Segundo o internacionalista, Marcone Ribeiro, a identificação rasa vista nos relatos anteriores se dá por um apagamento histórico, da não compreensão de como o brasileiro se constitui, principalmente, a partir da ótica de construção de identidade racial. 

“Essa narrativa de que somos miscigenados, felizes e plurais é vendida ao exterior e as pessoas acabam não tendo a compreensão de que o país é diverso e que, quando entra na pauta de negritude e discussão racial, há também uma gama de diversidade. Quando eles se deparam com pessoas que atiçam no olhar essa visão negritude ‘África’, desassociam do Brasil”, explica. 

Para Marcone, a não compreensão de como o Brasil se constitui enquanto camadas raciais versa sobre uma falta de conhecimento. Em contrapartida, o especialista ressalta a importância de mais brasileiros negros se apropriarem de suas histórias e origens para lidarem com esse tipo de situação. Mesmo não sendo obrigatória e de exclusivo papel, o internacionalista propõe um processo de reeducação contrária ao que é posto pela mídia. 

“É preciso e urgente uma nova roupagem da discussão do que se é Brasil e suas camadas raciais dentro e fora do nosso país. Vejo como necessidade, de educação básica mesmo, introduzirmos o que se é colorismo, com intuito de fortalecer a nossa concepção própria de quem somos. Nós, infelizmente, não temos uma identidade consolidada, muito menos por sermos um país plural. O que vem de África? O que vem da Europa? O que a gente pode dissociar quando precisa falar? Nós não temos essa compreensão tanto para quem está dentro do Brasil, como para quem está fora”, pontua. 

A mestra em Antropologia Social pela Universidade Federal de São Carlos (UFSCAR) e pesquisadora das relações raciais e branquitude, Izabel Accioly, relata uma vivência dos tempos dedicados aos estudos no interior de São Paulo. Natural de Fortaleza, passou anos na instituição citada anteriormente, onde conviveu com diversos estudantes de África e relembra um caso que atinou para reflexões enquanto colorismo e nacionalidade. 

“Lembro de uma situação em que a caixa perguntou se queria meu CPF na nota e uma mulher branca, vendo a situação, interveio  e me elogiou por ‘falar português muito bem’. Respondendo que era brasileira, ela prontamente respondeu que eu parecia com tais estudantes africanos que – deixavam – estudarem aqui, mesmo não sendo uma negra de pele retinta. Isso me trouxe diversas reflexões de como a cor da pele comunica que sou uma pessoa afrodiásporica”, conta.
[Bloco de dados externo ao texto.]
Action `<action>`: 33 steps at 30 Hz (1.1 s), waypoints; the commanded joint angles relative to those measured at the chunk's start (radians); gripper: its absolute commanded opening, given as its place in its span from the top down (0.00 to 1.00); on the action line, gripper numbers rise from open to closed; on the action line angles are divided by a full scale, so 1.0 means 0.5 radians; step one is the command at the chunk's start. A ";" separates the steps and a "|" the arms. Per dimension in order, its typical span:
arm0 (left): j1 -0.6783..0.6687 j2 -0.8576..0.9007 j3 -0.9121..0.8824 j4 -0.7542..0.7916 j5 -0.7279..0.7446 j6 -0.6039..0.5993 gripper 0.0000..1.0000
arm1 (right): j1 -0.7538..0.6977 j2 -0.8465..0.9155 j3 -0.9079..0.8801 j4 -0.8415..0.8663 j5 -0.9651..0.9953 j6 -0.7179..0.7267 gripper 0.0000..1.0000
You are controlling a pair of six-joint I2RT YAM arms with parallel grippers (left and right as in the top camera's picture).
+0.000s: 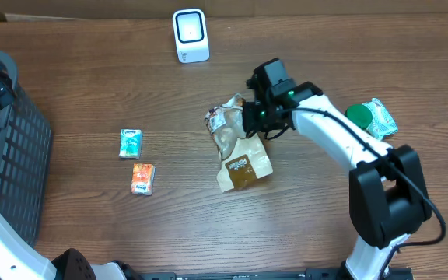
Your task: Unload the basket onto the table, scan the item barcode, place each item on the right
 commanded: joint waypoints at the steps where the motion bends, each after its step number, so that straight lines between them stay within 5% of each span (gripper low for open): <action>1: 0.005 -0.014 0.026 0.003 -0.001 -0.020 0.01 | -0.091 0.077 0.024 0.002 -0.134 -0.046 0.96; 12: 0.005 -0.014 0.026 -0.071 0.639 -0.196 0.02 | -0.116 0.172 0.024 0.008 -0.204 -0.092 0.96; 13: -0.008 -0.006 0.025 -0.090 0.708 -0.147 0.36 | -0.117 0.172 0.024 0.002 -0.203 -0.097 0.96; 15: -0.053 0.015 0.022 -0.137 0.791 -0.061 0.55 | -0.124 0.172 0.024 0.005 -0.204 -0.124 0.96; 16: -0.142 0.042 -0.004 -0.180 0.796 -0.057 0.92 | -0.135 0.175 0.024 0.008 -0.205 -0.124 0.96; 17: -0.191 0.053 -0.026 -0.191 0.794 -0.056 0.96 | -0.140 0.178 0.024 0.010 -0.213 -0.124 0.96; 25: -0.922 0.077 -0.786 0.305 0.888 -0.224 0.96 | -0.231 0.182 0.024 0.072 -0.452 -0.130 0.96; 33: -1.552 0.091 -1.805 1.500 0.858 -0.825 0.96 | -0.256 0.184 0.024 0.084 -0.518 -0.130 0.96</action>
Para Izabel, pessoas negras vivem em um processo comum desde a afrodiáspora. “É interessante que nos fortalecemos enquanto povo dentro dessa perspectiva de ligação com a nossa ancestralidade, mas, de certa forma, isso traz uma percepção sobre quem somos, sobre a nossa nacionalidade, muitas vezes, de modo secundarizado. Por isso, acredito que o racismo impede que essa percepção da nossa nacionalidade ocorra. É, sim, um tipo de prática de racismo, certamente. Sem dúvidas, há uma falta de embasamento sócio cultural quando isso se estabelece e de entendimento, até mesmo, histórico e isso precisa ser revisto”, defende.